Epicurian coli XL1 -Blue supercompetent cells are gently thawed on ice and a 50 μl aliquot for each sample reaction is transformed to a prechilled polypropylene tube. 1 μl of the Dpn-I treated DNA from each sample reaction is transferred to a separate aliquot of supercompetent cells. The transformation mix is gently mixed and incubated on ice for 30 minutes. The cells are heat-shocked for 45 seconds at 42° C. and then placed on ice for 2 minutes. 0.5 ml of NZY+ broth, preheated to 42° C., is added and the mixture is incubated for 1 hour at 37° C. with shaking. The entire volume of each sample transformation is plated on agar pates containing ampicillin and incubated overnight at 37° C. Positive clones will be identified by sequencing and cloned into the expression vector pET32.
Expression and purification of the mutants will be carried out as described for IGFBP-4. Lu X. B. and Spencer E. M., “Expression and purification of human and rat IGF binding proteins-4, rat IGF binding protein-3 in E coli,” 80th Annual Meeting The Endocrine Society, 317, (1998). Mutants will be assayed by SDS PAGE and mass spectroscopy then tested for resistance to PAPP-A.
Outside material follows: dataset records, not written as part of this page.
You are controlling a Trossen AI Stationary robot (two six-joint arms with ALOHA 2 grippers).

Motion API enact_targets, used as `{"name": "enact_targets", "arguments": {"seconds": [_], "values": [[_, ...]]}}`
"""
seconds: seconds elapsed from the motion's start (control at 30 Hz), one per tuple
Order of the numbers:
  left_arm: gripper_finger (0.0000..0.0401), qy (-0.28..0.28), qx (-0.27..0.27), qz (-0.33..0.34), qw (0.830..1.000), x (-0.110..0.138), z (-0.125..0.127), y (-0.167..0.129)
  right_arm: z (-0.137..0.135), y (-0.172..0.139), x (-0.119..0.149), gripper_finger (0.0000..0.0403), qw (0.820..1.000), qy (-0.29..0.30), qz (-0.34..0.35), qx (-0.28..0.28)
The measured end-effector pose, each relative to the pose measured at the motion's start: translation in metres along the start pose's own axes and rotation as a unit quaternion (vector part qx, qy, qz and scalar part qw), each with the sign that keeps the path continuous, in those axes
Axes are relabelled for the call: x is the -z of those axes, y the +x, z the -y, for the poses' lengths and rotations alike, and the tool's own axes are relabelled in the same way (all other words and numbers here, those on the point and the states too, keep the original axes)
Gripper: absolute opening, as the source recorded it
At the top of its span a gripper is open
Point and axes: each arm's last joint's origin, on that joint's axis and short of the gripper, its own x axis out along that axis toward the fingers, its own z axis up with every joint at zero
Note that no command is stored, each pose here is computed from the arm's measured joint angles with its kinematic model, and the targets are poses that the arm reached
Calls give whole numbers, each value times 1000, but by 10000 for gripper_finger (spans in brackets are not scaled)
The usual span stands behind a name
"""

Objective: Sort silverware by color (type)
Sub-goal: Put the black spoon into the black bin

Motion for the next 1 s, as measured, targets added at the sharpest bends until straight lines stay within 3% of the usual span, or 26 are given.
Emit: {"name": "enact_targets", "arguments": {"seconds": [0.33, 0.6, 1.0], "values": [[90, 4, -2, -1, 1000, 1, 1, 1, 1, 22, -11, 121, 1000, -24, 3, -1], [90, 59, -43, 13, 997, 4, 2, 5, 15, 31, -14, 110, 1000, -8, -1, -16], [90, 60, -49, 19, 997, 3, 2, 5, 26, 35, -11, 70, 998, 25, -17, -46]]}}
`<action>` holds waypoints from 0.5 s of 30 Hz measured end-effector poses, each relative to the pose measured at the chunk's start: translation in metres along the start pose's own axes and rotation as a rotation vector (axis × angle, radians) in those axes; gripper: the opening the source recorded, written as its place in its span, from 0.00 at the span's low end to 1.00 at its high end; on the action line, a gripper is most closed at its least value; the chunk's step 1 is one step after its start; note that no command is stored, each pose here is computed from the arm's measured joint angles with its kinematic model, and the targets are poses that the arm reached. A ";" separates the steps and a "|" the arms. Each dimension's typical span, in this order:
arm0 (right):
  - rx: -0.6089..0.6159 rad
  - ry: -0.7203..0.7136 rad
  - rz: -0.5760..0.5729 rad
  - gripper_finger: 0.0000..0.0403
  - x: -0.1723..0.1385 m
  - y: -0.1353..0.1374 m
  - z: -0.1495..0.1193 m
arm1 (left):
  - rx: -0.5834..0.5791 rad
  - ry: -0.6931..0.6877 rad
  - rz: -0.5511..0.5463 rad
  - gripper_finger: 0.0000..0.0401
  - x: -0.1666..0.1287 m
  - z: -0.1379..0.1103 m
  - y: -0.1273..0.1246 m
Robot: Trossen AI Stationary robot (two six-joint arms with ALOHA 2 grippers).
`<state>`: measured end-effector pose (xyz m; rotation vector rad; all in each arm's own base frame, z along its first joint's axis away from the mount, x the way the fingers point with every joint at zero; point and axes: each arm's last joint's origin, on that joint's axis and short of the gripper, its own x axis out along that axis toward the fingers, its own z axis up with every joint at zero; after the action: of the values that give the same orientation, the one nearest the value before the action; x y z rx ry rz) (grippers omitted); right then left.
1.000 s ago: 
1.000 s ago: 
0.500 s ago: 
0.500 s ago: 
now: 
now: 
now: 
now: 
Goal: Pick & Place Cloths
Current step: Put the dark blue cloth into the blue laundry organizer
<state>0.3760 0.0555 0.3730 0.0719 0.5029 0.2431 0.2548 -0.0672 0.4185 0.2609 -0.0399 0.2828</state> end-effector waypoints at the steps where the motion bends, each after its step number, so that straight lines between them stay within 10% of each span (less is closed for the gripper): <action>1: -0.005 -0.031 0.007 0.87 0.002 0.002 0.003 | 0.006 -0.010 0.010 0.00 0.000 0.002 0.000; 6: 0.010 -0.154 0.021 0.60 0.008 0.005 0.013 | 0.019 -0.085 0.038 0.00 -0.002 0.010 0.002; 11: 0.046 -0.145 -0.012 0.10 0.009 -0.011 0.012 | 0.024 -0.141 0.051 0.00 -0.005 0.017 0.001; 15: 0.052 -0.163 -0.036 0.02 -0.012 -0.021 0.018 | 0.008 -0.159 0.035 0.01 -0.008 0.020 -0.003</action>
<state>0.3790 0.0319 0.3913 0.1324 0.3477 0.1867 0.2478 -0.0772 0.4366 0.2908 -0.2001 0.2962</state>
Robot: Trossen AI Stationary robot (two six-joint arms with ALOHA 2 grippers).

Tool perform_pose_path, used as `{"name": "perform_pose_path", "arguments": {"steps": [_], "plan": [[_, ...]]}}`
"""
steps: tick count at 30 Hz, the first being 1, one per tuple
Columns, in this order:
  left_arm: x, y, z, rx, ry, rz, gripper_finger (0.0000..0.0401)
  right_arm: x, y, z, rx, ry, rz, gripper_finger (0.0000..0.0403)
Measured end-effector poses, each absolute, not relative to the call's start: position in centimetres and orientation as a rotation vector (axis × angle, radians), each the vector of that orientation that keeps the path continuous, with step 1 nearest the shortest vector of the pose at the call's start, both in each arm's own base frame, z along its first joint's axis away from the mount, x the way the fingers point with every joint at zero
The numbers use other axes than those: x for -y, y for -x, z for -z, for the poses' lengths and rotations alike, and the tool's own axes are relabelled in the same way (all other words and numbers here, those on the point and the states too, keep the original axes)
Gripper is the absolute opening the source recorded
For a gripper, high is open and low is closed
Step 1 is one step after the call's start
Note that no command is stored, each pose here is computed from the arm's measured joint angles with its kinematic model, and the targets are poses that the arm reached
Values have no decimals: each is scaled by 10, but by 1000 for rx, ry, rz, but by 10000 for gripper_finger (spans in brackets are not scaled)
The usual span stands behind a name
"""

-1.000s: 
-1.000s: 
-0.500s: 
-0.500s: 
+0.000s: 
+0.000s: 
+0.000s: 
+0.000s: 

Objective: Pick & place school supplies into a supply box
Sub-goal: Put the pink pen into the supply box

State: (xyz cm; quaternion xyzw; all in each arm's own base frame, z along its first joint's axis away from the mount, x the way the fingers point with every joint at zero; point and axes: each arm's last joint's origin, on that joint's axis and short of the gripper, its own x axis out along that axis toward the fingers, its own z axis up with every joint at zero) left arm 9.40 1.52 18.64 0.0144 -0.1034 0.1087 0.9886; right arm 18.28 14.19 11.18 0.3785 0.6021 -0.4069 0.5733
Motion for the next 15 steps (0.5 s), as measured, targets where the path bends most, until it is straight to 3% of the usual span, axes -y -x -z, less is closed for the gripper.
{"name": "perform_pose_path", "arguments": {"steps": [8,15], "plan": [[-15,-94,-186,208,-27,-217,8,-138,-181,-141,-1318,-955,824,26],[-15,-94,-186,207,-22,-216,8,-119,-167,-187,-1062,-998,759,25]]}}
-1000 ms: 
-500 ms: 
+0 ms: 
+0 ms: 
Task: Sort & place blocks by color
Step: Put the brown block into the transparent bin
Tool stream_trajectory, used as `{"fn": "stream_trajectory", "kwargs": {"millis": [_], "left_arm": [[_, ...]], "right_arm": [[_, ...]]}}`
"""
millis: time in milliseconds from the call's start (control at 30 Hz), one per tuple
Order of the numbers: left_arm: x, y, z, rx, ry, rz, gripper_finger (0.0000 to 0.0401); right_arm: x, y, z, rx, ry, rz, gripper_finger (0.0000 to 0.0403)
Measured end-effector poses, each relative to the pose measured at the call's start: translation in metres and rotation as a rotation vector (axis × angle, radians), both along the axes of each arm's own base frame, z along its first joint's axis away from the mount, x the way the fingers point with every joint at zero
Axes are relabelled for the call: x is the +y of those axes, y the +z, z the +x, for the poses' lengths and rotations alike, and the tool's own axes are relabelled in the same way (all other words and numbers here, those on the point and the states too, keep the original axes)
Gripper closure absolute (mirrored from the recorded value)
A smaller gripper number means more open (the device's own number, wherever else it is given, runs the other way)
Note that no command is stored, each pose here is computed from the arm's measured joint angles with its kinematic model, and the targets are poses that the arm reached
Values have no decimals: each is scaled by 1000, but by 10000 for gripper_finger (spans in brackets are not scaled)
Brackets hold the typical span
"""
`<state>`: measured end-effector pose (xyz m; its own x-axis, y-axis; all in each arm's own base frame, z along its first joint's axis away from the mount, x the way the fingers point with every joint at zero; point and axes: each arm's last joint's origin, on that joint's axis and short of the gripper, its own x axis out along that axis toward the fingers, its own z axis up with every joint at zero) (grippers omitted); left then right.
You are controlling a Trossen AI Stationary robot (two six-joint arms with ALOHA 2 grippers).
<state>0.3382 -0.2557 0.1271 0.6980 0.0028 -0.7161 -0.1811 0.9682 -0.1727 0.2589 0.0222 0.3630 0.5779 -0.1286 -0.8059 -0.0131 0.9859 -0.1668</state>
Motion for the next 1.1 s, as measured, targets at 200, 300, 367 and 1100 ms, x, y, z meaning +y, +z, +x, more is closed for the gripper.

The binding affinity of the protease resistant mutant IGFBP-4 for IGF-I will be measured by classic kinetic methods and calculated using GraphPad software. Taylor V. L. and Spencer E. M., “Identification of a plasma membrane receptor for insulin-like growth factor-3 (IGFBP-3) on human platelets,” J Endocrinology, in press, (2000). The biologic potency of the mutant IGFBP-4 in inhibiting IGF-I stimulation will be tested in at least two IGF-I-dependent systems in which IGF-I stimulates cellular proliferation. This would include such cells as osteoblasts, chicken embryo fibroblasts, and aortic smooth muscle cells. The mutant with essentially the same or higher binding affinity and IGF-I inhibition as authentic IGFBP-4 will be selected for therapeutic use.